** ACTIVITY **
Answer with one number only: how many lines in the material contain "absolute".
(GIVEN INFORMATION)
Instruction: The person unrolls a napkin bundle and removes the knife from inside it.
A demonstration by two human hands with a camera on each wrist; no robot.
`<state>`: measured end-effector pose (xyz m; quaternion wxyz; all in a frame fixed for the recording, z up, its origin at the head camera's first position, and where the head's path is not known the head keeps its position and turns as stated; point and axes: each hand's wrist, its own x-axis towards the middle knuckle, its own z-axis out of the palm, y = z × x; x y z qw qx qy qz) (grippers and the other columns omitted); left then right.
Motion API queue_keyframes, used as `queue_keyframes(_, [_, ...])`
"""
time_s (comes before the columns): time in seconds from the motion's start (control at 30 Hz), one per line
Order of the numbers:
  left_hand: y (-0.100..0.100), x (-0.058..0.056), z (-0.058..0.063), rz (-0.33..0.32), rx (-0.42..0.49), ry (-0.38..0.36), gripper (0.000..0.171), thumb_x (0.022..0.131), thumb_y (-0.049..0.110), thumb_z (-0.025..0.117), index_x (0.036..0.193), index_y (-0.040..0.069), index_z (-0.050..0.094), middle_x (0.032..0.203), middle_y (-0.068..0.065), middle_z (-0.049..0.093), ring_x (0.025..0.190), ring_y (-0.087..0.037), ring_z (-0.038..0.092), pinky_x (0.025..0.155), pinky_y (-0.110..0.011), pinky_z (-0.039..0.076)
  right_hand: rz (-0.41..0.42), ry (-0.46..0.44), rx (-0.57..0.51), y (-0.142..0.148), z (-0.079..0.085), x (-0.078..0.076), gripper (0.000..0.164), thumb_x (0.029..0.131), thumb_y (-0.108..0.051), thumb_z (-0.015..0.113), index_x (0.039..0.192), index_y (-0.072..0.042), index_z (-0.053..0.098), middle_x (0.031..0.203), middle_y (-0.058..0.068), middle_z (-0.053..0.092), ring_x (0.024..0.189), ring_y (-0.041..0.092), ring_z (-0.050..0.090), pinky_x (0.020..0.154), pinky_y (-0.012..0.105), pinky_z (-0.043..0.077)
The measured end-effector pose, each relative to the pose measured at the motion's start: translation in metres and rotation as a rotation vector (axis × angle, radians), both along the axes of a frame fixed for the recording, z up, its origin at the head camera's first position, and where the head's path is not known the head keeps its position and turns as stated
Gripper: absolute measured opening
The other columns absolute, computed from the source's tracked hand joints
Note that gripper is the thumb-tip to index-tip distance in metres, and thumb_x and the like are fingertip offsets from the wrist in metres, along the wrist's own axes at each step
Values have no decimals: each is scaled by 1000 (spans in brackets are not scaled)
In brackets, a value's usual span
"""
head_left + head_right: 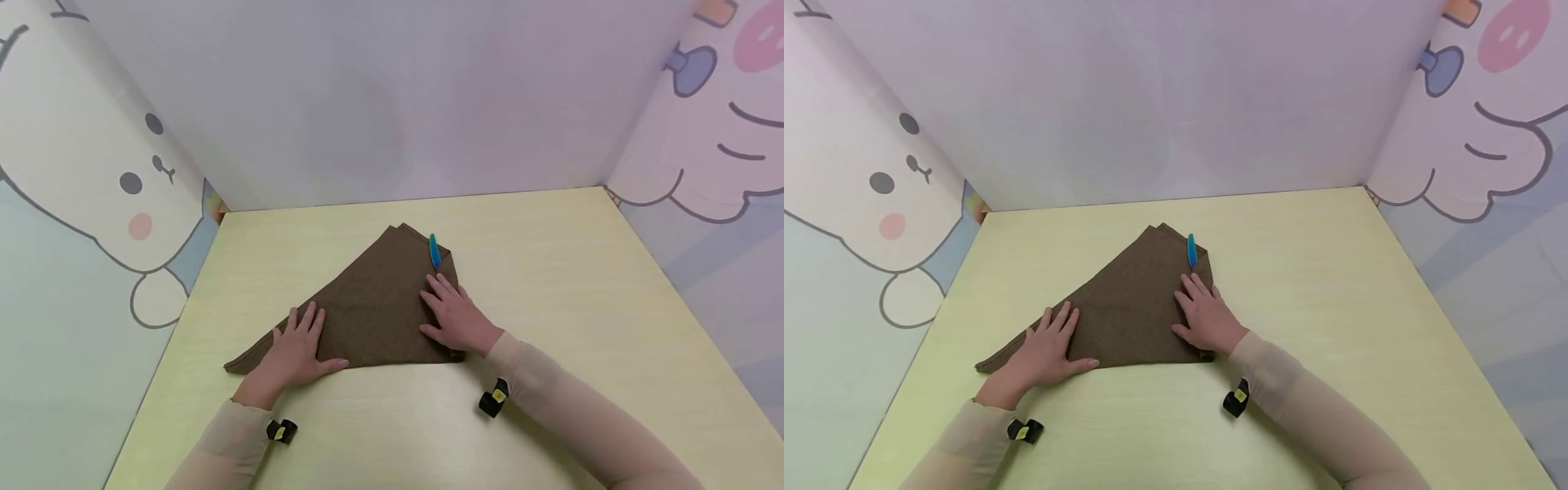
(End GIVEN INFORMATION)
** SOLUTION TO THE PROBLEM **
2